- **Problem to solve**:
Print each line below verbatim, skipping every picture.
-------
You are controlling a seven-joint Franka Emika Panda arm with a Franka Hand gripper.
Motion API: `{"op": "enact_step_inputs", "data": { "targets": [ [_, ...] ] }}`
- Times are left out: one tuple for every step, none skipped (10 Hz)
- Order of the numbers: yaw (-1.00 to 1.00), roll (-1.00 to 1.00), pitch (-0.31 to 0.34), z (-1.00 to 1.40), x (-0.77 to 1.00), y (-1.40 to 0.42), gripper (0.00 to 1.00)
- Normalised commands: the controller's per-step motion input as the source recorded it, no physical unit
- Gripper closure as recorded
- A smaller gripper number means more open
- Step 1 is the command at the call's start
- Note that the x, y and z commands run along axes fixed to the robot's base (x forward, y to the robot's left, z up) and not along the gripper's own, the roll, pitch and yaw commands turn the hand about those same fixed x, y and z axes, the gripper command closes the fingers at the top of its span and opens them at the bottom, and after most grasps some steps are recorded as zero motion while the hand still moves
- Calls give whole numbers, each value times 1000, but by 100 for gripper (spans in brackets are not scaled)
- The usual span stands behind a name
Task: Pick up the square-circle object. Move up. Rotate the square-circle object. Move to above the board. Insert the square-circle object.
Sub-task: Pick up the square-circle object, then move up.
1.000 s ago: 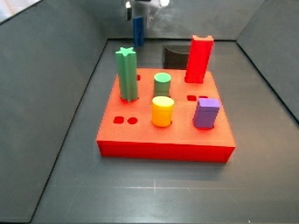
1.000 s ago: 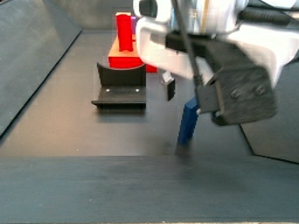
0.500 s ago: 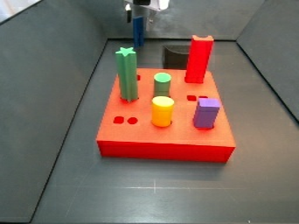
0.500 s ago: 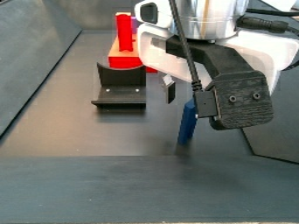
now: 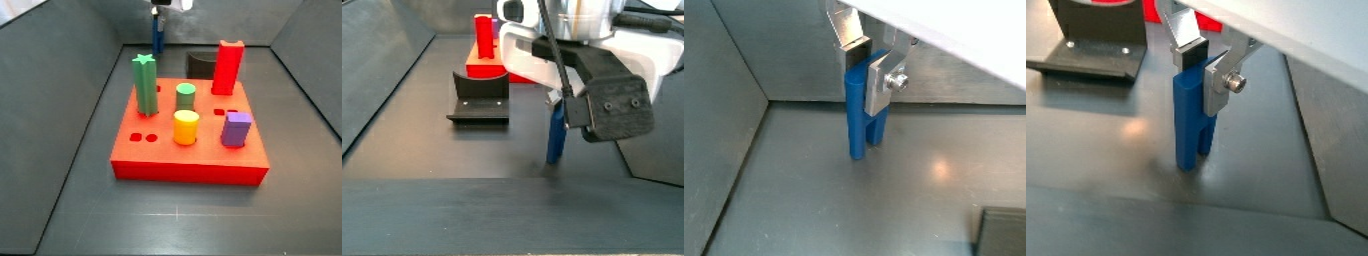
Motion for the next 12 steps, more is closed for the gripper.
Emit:
{"op": "enact_step_inputs", "data": {
  "targets": [
    [0, 0, 0, 0, 0, 0, 100],
    [0, 0, 0, 0, 0, 0, 100],
    [0, 0, 0, 0, 0, 0, 100],
    [0, 0, 0, 0, 0, 0, 100],
    [0, 0, 0, 0, 0, 0, 100],
    [0, 0, 0, 0, 0, 0, 100],
    [0, 0, 0, 0, 0, 0, 100],
    [0, 0, 0, 833, 0, 0, 100],
    [7, -14, 51, 798, -54, 19, 100],
    [1, -9, 77, 688, -60, 17, 100],
    [-7, 6, 85, 543, -39, 15, 100],
    [-9, 25, 93, 321, -19, 11, 100]
  ]
}}
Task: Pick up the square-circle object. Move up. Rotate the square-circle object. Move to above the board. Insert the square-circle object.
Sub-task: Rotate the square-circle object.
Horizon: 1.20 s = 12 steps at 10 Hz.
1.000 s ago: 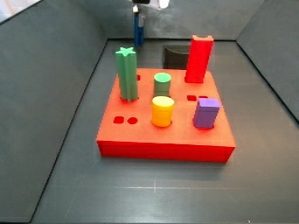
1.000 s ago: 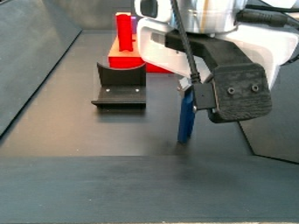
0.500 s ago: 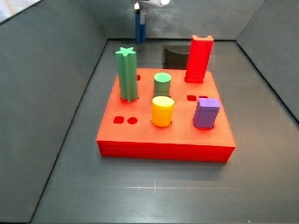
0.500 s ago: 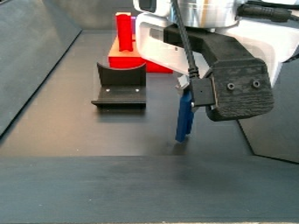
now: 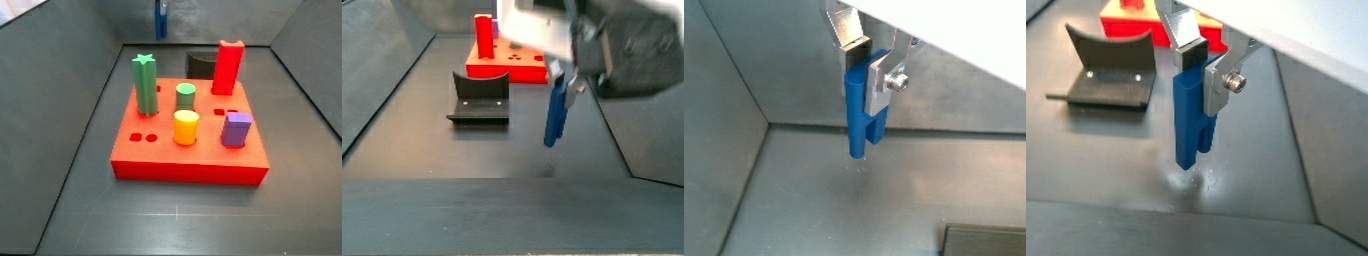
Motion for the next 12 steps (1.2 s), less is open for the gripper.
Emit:
{"op": "enact_step_inputs", "data": {
  "targets": [
    [0, 0, 0, 672, -131, -1000, 100],
    [15, 20, -16, 625, -128, -1000, 100],
    [19, 55, -34, 632, -136, -1000, 100],
    [16, 83, -22, 626, -133, -1000, 100],
    [18, 105, 28, 602, -122, -1000, 100],
    [18, 107, 55, 577, -115, -1000, 100],
    [18, 97, 60, 543, -110, -1000, 100],
    [17, 86, 48, 465, -109, -998, 100],
    [17, 89, 37, 306, -81, -776, 100],
    [19, 86, 31, 188, -55, -552, 100],
    [19, 70, 32, 102, -30, -251, 100],
    [874, 66, -3, 0, 0, 0, 100]
  ]
}}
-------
- **Solution for this problem**:
You are controlling a seven-joint Franka Emika Panda arm with a Franka Hand gripper.
Motion API: `{"op": "enact_step_inputs", "data": { "targets": [ [_, ...] ] }}`
- Times are left out: one tuple for every step, none skipped (10 Hz)
- Order of the numbers: yaw (-1.00 to 1.00), roll (-1.00 to 1.00), pitch (-0.31 to 0.34), z (-1.00 to 1.40), x (-0.77 to 1.00), y (-1.40 to 0.42), gripper (0.00 to 1.00)
- Normalised commands: the controller's per-step motion input as the source recorded it, no physical unit
- Gripper closure as recorded
- A smaller gripper number means more open
- Step 1 is the command at the call's start
- Note that the x, y and z commands run along axes fixed to the robot's base (x forward, y to the robot's left, z up) and not along the gripper's own, the roll, pitch and yaw commands turn the hand about those same fixed x, y and z axes, the gripper command closes the fingers at the top of its span and opens them at the bottom, and after most grasps some steps are recorded as zero motion while the hand still moves
- Calls give whole numbers, each value times 1000, but by 100 for gripper (spans in brackets are not scaled)
- The usual span stands behind a name
Task: Pick up the square-circle object. Move up. Rotate the square-circle object. Move to above the board. Insert the square-circle object.
Sub-task: Pick up the square-circle object, then move up.
1.000 s ago: 
1.000 s ago: 
0.500 s ago: 
0.500 s ago: 
now: 
Motion for the next 12 steps, more is closed for the gripper.
Emit:
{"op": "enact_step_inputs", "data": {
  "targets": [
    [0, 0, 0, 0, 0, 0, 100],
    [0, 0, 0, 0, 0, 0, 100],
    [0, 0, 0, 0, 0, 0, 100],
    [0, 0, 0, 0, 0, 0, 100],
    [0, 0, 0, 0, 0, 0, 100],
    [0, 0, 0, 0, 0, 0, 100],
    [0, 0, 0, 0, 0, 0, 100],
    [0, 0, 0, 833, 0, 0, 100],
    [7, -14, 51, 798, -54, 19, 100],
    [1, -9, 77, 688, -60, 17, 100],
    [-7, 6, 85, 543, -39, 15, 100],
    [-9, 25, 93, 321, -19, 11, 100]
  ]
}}
Task: Pick up the square-circle object. Move up. Rotate the square-circle object. Move to above the board. Insert the square-circle object.
Sub-task: Rotate the square-circle object.
Horizon: 1.20 s = 12 steps at 10 Hz.
1.000 s ago: 
1.000 s ago: 
0.500 s ago: 
0.500 s ago: 
now: 
Motion for the next 12 steps (1.2 s), less is open for the gripper.
Emit:
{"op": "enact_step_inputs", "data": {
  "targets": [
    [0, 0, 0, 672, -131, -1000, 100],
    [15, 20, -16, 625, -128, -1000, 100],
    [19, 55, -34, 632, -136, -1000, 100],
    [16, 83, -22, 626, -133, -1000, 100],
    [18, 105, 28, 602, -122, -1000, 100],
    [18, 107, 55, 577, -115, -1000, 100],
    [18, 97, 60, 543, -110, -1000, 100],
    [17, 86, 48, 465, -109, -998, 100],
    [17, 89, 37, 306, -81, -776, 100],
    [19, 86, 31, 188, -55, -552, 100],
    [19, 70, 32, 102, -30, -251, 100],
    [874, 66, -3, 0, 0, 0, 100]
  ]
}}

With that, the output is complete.